The women are seeking $70 million in damages and to force Dartmouth to adopt “meaningful reforms that will permit women to engage in rigorous scientific study without fear of being sexually harassed and sexually assaulted.”

“Sexual misconduct and harassment have no place at Dartmouth,” the college said in a statement. As a result of the misconduct it found earlier this year, it said, “we took unprecedented steps toward revoking their tenure and terminating their employment. They are no longer at Dartmouth and remain banned from our campus and from attending all Dartmouth-sponsored events, no matter where the events are held.”

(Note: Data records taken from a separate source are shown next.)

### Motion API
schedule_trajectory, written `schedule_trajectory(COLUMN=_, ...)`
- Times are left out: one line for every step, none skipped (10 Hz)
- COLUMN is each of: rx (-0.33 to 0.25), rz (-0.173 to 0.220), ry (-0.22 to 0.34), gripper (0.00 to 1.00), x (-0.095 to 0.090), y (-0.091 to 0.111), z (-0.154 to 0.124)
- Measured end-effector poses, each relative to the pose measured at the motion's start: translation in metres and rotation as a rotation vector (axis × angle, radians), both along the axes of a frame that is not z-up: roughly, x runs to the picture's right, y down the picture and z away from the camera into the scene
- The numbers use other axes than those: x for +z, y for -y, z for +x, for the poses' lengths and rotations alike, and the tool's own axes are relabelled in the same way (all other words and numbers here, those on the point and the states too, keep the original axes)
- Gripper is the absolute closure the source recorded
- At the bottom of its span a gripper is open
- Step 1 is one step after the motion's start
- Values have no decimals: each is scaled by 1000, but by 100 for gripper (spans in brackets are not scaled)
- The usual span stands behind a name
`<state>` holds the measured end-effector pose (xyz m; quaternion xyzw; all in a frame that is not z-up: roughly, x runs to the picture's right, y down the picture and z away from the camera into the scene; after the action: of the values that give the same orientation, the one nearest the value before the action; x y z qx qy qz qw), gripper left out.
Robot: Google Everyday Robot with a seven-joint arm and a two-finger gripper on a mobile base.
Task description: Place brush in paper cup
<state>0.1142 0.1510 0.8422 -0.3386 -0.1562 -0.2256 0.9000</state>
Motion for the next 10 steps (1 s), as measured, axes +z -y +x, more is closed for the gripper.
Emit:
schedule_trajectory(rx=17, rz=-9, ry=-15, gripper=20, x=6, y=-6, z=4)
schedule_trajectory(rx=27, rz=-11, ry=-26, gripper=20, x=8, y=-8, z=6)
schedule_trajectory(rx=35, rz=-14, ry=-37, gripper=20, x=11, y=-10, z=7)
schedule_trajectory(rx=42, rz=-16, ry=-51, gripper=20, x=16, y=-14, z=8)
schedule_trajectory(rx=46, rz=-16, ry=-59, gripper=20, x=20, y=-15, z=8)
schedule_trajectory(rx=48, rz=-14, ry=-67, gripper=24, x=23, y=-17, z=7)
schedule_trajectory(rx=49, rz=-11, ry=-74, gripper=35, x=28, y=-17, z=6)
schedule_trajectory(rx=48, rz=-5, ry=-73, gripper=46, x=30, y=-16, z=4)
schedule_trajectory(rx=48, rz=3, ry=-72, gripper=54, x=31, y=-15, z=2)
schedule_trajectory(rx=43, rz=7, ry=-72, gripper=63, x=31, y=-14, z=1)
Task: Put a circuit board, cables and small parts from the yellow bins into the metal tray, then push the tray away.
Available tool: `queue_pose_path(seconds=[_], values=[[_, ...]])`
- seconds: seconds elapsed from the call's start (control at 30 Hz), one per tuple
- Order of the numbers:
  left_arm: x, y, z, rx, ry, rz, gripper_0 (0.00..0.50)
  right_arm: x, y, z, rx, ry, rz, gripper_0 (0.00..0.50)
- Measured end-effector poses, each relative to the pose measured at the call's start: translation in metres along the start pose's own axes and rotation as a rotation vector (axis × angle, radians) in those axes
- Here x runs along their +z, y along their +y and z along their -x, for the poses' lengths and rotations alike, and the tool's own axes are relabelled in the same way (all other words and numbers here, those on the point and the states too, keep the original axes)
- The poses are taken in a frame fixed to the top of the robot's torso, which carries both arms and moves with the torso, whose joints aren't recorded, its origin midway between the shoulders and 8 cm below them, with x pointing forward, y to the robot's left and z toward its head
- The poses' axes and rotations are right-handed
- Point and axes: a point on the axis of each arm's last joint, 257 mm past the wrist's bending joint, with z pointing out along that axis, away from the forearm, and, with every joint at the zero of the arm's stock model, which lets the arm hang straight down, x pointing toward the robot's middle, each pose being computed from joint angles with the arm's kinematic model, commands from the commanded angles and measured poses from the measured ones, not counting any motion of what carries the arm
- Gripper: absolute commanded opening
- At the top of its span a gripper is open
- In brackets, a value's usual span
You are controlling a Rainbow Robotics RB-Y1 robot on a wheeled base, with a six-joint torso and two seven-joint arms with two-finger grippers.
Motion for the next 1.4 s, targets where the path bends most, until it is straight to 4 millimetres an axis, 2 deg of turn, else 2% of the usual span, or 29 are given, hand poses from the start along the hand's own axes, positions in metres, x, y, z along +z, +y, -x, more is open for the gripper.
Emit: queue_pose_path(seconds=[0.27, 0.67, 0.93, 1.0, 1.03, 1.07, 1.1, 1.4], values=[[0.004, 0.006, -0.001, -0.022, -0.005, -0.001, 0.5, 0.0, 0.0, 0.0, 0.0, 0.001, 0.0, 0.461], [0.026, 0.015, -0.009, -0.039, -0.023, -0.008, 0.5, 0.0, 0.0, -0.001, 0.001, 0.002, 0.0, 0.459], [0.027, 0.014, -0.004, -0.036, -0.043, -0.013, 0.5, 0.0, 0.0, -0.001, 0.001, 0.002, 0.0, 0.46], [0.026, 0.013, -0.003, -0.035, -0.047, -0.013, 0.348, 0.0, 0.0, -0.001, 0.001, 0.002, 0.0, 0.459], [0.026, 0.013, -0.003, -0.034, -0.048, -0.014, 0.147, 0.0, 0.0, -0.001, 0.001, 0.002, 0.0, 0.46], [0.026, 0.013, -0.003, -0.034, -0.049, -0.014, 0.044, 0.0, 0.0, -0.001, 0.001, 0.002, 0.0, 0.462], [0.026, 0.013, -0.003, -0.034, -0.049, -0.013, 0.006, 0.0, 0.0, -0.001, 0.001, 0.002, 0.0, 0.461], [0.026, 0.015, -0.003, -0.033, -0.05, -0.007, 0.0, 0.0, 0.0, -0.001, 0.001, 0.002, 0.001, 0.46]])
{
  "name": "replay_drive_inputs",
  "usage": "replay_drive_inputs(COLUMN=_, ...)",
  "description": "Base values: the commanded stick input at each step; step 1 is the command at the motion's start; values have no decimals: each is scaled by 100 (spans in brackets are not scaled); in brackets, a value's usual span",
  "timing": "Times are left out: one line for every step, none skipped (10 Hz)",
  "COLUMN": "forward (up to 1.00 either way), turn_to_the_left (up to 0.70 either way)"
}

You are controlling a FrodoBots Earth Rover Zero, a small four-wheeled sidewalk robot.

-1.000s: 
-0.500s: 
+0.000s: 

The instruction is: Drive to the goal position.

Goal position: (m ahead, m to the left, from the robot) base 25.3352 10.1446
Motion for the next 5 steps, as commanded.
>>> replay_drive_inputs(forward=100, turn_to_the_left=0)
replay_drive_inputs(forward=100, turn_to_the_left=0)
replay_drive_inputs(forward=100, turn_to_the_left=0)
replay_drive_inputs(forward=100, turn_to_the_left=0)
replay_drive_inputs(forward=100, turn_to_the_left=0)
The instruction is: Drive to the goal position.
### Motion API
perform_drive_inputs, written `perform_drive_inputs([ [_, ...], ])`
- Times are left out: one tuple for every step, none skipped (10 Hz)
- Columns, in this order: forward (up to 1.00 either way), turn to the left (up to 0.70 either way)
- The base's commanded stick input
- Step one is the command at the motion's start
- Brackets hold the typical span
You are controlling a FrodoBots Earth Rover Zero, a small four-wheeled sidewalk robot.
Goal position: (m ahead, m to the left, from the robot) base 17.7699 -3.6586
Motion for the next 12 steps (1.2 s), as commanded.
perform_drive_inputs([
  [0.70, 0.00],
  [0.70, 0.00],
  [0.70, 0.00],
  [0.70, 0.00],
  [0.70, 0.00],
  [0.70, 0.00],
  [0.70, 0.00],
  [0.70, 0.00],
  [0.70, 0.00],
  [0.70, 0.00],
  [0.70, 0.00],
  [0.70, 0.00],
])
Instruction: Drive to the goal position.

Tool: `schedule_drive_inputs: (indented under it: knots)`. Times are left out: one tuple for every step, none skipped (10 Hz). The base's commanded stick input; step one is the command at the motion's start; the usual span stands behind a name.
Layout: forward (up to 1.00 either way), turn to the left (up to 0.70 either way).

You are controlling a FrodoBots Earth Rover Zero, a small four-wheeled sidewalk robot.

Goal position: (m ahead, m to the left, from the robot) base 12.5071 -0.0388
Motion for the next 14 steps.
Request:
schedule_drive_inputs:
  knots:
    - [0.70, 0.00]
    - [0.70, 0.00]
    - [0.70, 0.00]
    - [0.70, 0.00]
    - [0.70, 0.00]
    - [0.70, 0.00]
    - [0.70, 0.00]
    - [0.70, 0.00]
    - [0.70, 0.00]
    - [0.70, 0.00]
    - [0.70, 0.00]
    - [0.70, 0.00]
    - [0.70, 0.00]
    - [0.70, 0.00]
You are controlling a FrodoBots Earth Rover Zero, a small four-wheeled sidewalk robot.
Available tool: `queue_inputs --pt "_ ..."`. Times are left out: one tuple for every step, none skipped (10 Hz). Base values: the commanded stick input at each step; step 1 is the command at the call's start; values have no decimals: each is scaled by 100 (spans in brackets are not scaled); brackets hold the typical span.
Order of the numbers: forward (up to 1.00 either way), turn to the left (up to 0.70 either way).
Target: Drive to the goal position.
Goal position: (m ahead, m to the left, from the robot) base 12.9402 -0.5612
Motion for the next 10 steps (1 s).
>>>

While applauding the “courage” it took for the students bring the misconduct allegations to Dartmouth’s attention last year, Dartmouth said it “respectfully, but strongly” disagrees with the characterizations of its actions in the complaint.

Dartmouth remains “open to a fair resolution of the students’ claims through an alternative to the court process,” it added.

Michael Barasch, managing partner of Barasch McGarry, who has represented thousands of clergy sex-abuse victims, said Dartmouth’s lawsuit “should be a loud and clear warning to institutions of higher education that ignoring sexual misconduct could have serious financial consequences. Even for a college like Dartmouth, with a $5 billion endowment, $70 million amounts to an enormous liability.” Barasch said the case also underscores that institutions must create processes by which survivors can report abuse "without the threat of retaliation, for both moral and financial reasons.”